Failure to Consider Evidence

[38] The Applicant submits that the GD failed to consider the Applicant’s oral evidence, which described her various medical conditions, all of which were present prior to her December 31, 2012 MQP, and their negative impact on her life. Specifically, it disregarded her COPD, pain in her right shoulder, right hip and lower back, osteoarthritis, osteoporosis, high blood pressure, low sodium, dizziness, anxiety and depression; and, lack of restorative sleep, resulting in fatigue, exhaustion and cognitive impairments, including problems with memory and concentration. She said she found it difficult to sit for more than 30 minutes, stand for any prolonged period of time and walk for more than five minutes due to ongoing back pain, hip pain and shortness of breath. While her pain fluctuated, it was always there and it usually increased during a day, which prevented her from performing the majority of her activities of daily living or engaging in any form of gainful occupation on a regular basis.

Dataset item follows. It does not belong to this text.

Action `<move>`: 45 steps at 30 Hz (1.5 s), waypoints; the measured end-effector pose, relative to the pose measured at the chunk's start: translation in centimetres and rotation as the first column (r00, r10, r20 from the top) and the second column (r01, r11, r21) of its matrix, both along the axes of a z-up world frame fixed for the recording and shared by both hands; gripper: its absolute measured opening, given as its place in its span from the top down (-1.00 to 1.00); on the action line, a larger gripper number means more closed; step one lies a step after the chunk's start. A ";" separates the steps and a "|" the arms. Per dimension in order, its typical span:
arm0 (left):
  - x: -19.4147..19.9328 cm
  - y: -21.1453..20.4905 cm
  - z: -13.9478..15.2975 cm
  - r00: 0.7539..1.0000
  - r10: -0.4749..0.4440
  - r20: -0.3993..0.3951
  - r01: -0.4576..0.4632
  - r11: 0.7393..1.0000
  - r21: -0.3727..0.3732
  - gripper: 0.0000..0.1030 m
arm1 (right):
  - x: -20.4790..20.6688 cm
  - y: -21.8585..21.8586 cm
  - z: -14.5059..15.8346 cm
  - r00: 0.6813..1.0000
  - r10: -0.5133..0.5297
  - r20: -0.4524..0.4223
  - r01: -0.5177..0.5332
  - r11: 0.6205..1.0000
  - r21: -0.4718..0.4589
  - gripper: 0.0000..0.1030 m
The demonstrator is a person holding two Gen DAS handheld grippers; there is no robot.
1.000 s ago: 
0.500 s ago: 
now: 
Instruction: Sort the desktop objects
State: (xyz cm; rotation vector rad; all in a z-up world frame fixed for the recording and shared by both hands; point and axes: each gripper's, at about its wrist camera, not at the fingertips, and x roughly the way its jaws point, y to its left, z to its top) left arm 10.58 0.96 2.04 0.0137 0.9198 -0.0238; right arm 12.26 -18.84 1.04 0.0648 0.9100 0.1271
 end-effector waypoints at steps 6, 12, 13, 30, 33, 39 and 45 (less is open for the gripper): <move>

[39] In my view, this submission is so broad that it amounts to a request to rehear the evidence. As discussed, the GD has already thoroughly canvassed the facts and arguments summarized above. The Applicant is in effect recapitulating her claim and asking me to find in her favour, but I am unable to do this, as my authority permits me to determine only whether the GD has committed any errors that fall within the specified grounds and whether any of them have a reasonable chance of success. Appealing to the AD is not an opportunity for an applicant to re-argue their case, and I see no reasonable chance of success on this ground.

Conclusion

[40] As the Applicant has not presented an arguable case on any ground, the application for leave to appeal is refused.